A collaboration of environmental groups has launched an effort to enlist public support in documenting sightings of rare grizzly bears in southern B.C.
Volunteers from the Hope Mountain Centre, BC Nature, and Conservation Northwest are distributing informational posters at retail outlets, trailheads, public buildings and other facilities. Reports of sightings will be screened by trained volunteers and forwarded on to B.C. government biologists who will follow up with field verification.
“Grizzly bears are extremely rare in most of southern B.C., particularly in the Cascades and the eastern slopes of the Coast Range,” said Scott Denkers of Hope Mountain Centre.
“We are asking the public to report sightings because every individual grizzly is important to these populations.”
The provincial government lists grizzly bears in the Cascades, Garibaldi/Pitt River, Stein/Nahatlatch Rivers and Squamish/Lillooet populations as “threatened.” Current estimates are that there are fewer than 35 grizzly bears on the east slopes of the B.C. Coast Range and the Cascades area, stretching from Lillooet to I-90 in Washington.
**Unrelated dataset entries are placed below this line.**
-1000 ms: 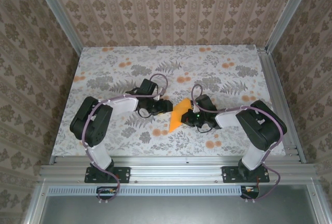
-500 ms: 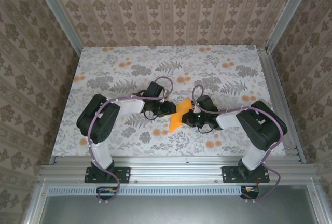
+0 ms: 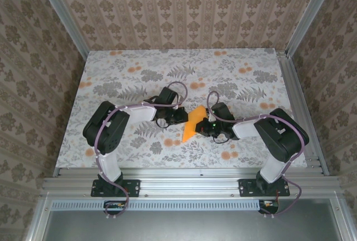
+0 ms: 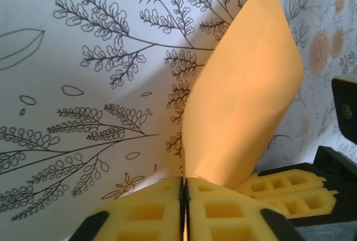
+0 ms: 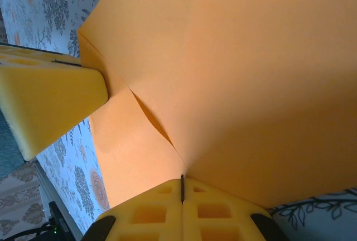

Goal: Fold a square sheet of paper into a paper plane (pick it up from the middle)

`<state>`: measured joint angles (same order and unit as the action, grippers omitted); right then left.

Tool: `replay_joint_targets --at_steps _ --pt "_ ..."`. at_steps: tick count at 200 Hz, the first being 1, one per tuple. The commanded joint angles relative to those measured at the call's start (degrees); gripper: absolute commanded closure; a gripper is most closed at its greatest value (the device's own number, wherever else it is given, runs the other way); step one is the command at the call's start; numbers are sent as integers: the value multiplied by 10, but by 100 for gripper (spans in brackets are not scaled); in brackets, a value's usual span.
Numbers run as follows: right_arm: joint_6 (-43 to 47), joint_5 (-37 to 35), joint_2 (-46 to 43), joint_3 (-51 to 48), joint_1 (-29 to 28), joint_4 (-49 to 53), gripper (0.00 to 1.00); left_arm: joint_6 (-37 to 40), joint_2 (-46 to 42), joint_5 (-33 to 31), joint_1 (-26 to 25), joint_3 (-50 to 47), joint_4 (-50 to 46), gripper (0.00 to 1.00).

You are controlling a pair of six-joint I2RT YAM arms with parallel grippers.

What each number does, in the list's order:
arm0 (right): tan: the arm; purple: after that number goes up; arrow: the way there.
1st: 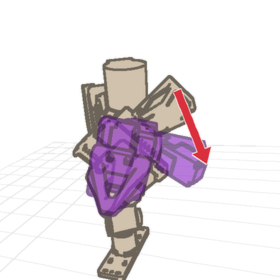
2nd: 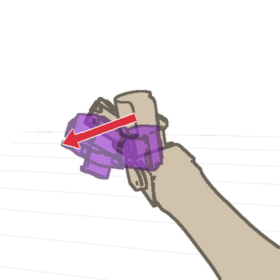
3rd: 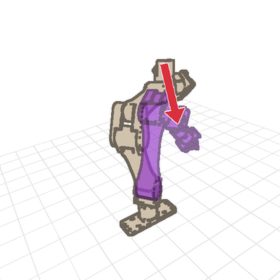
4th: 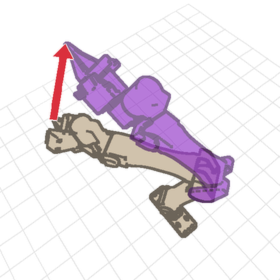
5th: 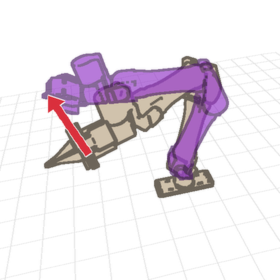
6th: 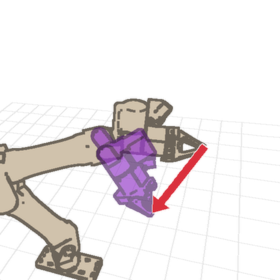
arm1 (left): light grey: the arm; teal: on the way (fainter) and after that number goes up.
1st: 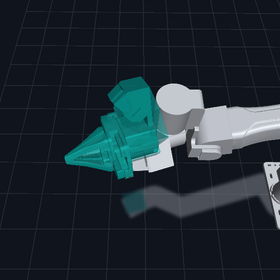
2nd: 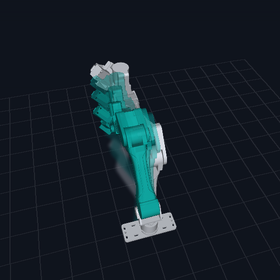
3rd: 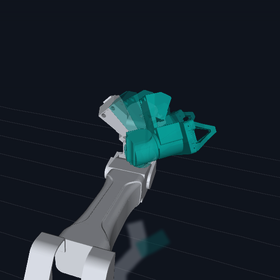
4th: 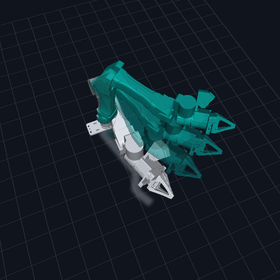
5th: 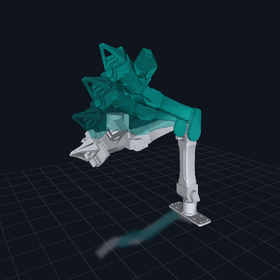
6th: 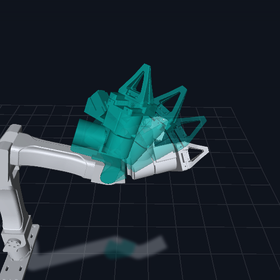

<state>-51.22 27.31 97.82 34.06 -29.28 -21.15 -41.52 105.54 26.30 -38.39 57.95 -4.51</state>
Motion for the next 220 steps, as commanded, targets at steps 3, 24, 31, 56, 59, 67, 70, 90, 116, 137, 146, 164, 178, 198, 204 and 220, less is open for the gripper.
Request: replay_joint_targets --at_steps 3,24,31,56,59,67,70,90,116,137,146,164,178,198,204,220 --pt "8 -28 2 -11 8 59 100 20 -2 -6 -2 16 -24 93" --pt "7 -27 -1 -8 9 62 100 36 -5 -19 -4 23 -45 95" --pt "7 -27 -3 -6 8 63 100 41 -6 -23 -5 24 -52 96" --pt "3 -23 -16 0 7 69 100 42 -3 -29 -5 22 -56 100" --pt "3 -23 -18 0 8 71 100 41 -2 -30 -5 21 -56 100" --pt "3 -25 -25 0 8 76 100 40 -2 -32 -5 20 -56 100" --pt "2 -26 -27 0 8 78 100 39 -2 -34 -5 20 -55 100" --pt "2 -27 -46 -1 8 86 97 36 -5 -39 -5 11 -49 100" --pt "2 -33 -64 2 6 103 96 32 -10 -40 -5 1 -38 100" --pt "4 -29 -58 6 6 105 95 29 -9 -31 -6 -3 -26 100" --pt "-2 -24 -55 5 6 96 95 29 -9 -30 -7 -3 -25 100" --pt "-12 -20 -58 8 2 86 94 33 -10 -33 -9 -2 -28 100" --pt "-12 -23 -67 13 -3 95 92 36 -12 -35 -9 -3 -30 100" --pt "-15 -26 -79 14 -9 100 92 42 -12 -40 -10 -1 -38 100" --pt "-18 -25 -81 14 -11 101 92 44 -12 -41 -10 0 -40 100" --pt "-18 -28 -90 15 -14 107 92 52 -12 -47 -12 5 -49 100"
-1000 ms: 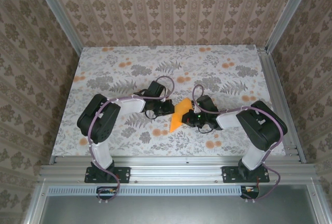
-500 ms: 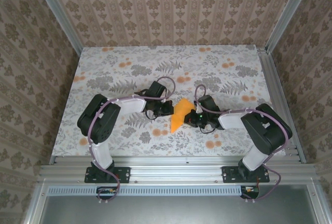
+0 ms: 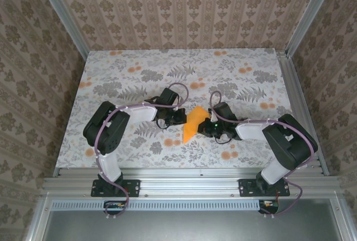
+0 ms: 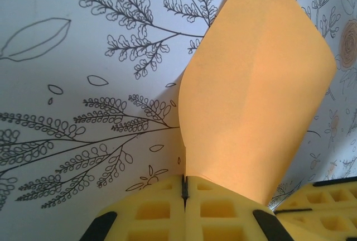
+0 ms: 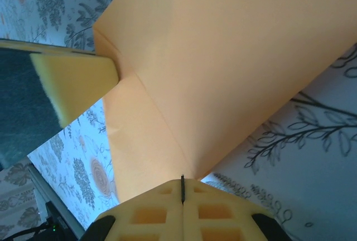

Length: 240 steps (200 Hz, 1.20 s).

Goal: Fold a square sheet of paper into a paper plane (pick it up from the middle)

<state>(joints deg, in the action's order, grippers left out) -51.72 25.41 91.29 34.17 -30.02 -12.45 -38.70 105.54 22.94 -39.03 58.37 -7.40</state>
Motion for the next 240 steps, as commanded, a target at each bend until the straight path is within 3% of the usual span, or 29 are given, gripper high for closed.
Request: replay_joint_targets --at_steps 1,65,167,240 --pt "-13 -9 -24 13 -6 20 92 24 -12 -14 -6 1 -21 100" --pt "-24 -8 16 22 -22 -8 93 36 -11 -28 -14 17 -44 100" --pt "-4 -27 61 28 -29 27 94 35 -21 -27 -15 15 -45 100" --pt "17 -44 58 34 -29 60 96 64 -32 -17 -20 28 -80 89"
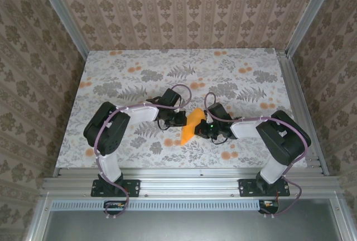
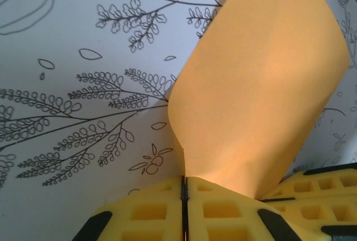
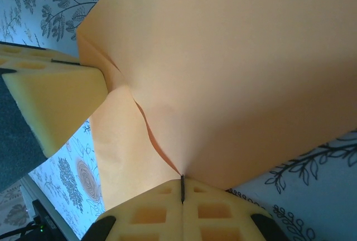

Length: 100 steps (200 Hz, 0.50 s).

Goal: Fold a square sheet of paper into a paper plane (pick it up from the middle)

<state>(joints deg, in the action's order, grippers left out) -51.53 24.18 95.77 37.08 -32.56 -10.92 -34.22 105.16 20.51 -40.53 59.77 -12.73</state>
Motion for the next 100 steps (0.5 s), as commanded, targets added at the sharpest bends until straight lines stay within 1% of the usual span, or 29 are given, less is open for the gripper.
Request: replay_joint_targets --at_steps 1,20,45,77,100 --pt "16 -32 13 5 -4 45 96 20 -29 8 -5 13 -27 89" --pt "17 -35 15 4 -4 47 97 23 -36 12 -5 13 -26 87" --pt "18 -35 16 4 -4 47 97 31 -40 12 -6 11 -29 86" --pt "19 -35 17 5 -3 48 97 44 -41 5 -6 14 -45 88" --pt "18 -34 17 3 -3 46 97 58 -47 -15 -12 20 -68 89"
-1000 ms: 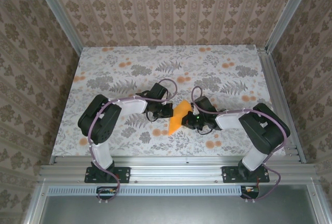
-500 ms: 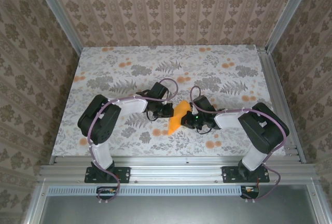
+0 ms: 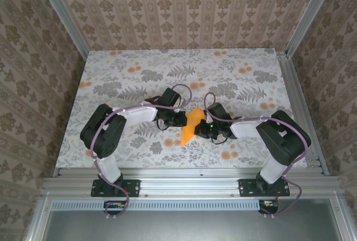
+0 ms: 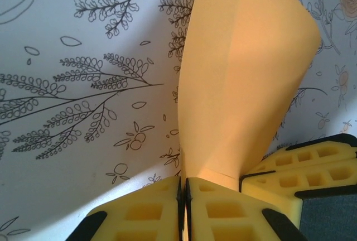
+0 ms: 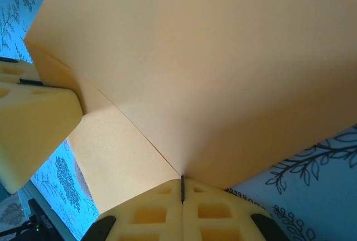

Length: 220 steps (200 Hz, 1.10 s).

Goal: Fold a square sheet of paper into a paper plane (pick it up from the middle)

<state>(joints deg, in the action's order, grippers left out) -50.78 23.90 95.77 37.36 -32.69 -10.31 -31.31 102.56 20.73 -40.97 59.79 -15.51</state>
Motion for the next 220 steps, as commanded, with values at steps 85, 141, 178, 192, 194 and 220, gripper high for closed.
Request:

Grizzly bears are slow to reproduce and slow to recover from low numbers. B.C. biologists and their counterparts from the U.S. have worked together for years on grizzly bear science and recovery. The project groups hope to invest citizens in a similar vein through “citizen science” and monitoring.
“Grizzly bears are an important part of the outdoor experience for our members and a key species in BC’s wildlife legacy,” said Bev Ramey of BC Nature.
“We’re happy to be able to play a role in a citizen’s science effort.”
The poster contains a sightings hotline (1-855-GO-GRIZZ or 1-855-464-7499), map of the area of interest, side-by-side comparison of grizzly bears and black bears, and a website where people can find more detailed information.